[WHAT NEEDS TO BE DONE]: Your task is to print every entry below exactly as given.

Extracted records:
-- Opening Marker --

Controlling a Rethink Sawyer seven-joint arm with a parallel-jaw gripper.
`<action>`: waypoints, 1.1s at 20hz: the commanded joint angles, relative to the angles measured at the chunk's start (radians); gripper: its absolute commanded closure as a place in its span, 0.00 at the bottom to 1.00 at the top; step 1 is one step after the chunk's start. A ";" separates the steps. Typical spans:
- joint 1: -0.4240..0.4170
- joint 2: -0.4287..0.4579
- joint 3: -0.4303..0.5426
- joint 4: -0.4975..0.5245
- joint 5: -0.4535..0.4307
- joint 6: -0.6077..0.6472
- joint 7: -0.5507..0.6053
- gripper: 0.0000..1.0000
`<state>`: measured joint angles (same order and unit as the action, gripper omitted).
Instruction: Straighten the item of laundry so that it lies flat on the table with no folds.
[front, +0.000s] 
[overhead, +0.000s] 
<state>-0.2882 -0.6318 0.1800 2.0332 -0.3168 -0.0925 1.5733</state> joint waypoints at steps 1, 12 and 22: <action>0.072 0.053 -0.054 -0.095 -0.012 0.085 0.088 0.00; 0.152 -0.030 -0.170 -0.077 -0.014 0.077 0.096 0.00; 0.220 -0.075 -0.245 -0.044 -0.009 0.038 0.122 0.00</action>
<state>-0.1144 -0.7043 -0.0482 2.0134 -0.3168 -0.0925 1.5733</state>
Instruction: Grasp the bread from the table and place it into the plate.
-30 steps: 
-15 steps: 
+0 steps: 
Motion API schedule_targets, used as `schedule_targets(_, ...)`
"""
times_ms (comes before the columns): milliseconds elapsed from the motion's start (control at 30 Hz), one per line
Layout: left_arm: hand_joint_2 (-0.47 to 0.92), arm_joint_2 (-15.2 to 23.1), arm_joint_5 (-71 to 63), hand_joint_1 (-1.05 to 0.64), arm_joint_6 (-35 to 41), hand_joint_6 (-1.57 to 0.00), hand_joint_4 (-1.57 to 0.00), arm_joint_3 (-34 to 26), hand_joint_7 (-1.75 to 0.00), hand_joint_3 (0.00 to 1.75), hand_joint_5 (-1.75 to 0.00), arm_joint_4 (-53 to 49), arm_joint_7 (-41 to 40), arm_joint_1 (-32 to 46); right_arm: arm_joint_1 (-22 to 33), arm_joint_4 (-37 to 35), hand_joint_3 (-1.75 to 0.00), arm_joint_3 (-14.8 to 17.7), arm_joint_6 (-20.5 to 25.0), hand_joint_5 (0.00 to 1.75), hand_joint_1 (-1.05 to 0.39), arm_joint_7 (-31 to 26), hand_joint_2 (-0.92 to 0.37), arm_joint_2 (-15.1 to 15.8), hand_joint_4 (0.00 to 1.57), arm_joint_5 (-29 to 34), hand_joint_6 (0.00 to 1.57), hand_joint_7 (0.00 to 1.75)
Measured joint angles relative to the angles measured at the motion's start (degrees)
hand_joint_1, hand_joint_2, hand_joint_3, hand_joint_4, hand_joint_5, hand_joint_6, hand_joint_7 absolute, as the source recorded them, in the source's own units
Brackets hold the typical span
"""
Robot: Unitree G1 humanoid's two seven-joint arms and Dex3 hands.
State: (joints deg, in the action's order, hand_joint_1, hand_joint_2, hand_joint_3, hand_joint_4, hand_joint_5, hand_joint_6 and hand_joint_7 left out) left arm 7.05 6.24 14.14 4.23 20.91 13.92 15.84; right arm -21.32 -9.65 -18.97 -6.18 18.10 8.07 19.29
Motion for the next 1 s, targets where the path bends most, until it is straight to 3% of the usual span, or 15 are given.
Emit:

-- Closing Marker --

[THE COMPLETED TASK]:
Controlling a Rethink Sawyer seven-joint arm with a parallel-jaw gripper.
`<action>`: waypoints, 1.1s at 20hz: the commanded joint angles, relative to the angles measured at the chunk's start (radians); gripper: its absolute commanded closure as a place in its span, 0.00 at the bottom to 1.00 at the top; step 1 is one step after the chunk's start. A ";" separates the steps. Typical spans:
- joint 1: -0.4240..0.4170
- joint 2: -0.4287..0.4579
- joint 3: -0.4303..0.5426
- joint 4: -0.4975..0.5245
- joint 5: -0.4535..0.4307
- joint 6: -0.6077..0.6472
- joint 7: -0.5507..0.6053
- gripper: 0.0000..1.0000
`<state>`: measured joint angles (same order and unit as the action, gripper omitted).
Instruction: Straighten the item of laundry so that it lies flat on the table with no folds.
[front, +0.000s] 
[overhead, +0.000s] 
<state>-0.2882 -0.6318 0.1800 2.0332 -0.3168 -0.0925 1.5733</state> joint waypoints at steps 1, 12 and 22: <action>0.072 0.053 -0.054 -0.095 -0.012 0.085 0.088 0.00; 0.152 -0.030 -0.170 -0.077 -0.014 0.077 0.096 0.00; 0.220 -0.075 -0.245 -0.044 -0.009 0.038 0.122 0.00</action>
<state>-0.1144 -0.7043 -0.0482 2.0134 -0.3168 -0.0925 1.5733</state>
Instruction: Grasp the bread from the table and place it into the plate.
-30 steps: 
-15 steps: 
+0 steps: 
Motion API schedule_targets, used as `schedule_targets(_, ...)`
"""
times_ms (comes before the columns): milliseconds elapsed from the motion's start (control at 30 Hz), one per line
Layout: left_arm: hand_joint_2 (-0.47 to 0.92), arm_joint_2 (-15.2 to 23.1), arm_joint_5 (-71 to 63), hand_joint_1 (-1.05 to 0.64), arm_joint_6 (-35 to 41), hand_joint_6 (-1.57 to 0.00), hand_joint_4 (-1.57 to 0.00), arm_joint_3 (-34 to 26), hand_joint_7 (-1.75 to 0.00), hand_joint_3 (0.00 to 1.75), hand_joint_5 (-1.75 to 0.00), arm_joint_4 (-53 to 49), arm_joint_7 (-41 to 40), arm_joint_1 (-32 to 46); right_arm: arm_joint_1 (-22 to 33), arm_joint_4 (-37 to 35), hand_joint_3 (-1.75 to 0.00), arm_joint_3 (-14.8 to 17.7), arm_joint_6 (-20.5 to 25.0), hand_joint_5 (0.00 to 1.75), hand_joint_1 (-1.05 to 0.39), arm_joint_7 (-31 to 26), hand_joint_2 (-0.92 to 0.37), arm_joint_2 (-15.1 to 15.8), hand_joint_4 (0.00 to 1.57), arm_joint_5 (-29 to 34), hand_joint_6 (0.00 to 1.57), hand_joint_7 (0.00 to 1.75)
Measured joint angles relative to the angles measured at the motion's start (degrees)
hand_joint_1, hand_joint_2, hand_joint_3, hand_joint_4, hand_joint_5, hand_joint_6, hand_joint_7 absolute, as the source recorded them, in the source's own units
Brackets hold the typical span
"""
Robot: Unitree G1 humanoid's two seven-joint arms and Dex3 hands.
State: (joints deg, in the action's order, hand_joint_1, hand_joint_2, hand_joint_3, hand_joint_4, hand_joint_5, hand_joint_6 and hand_joint_7 left out) left arm 7.05 6.24 14.14 4.23 20.91 13.92 15.84; right arm -21.32 -9.65 -18.97 -6.18 18.10 8.07 19.29
Motion for the next 1 s, targets where the path bends most, until it is straight to 3% of the usual span, or 15 are given.
Emit:

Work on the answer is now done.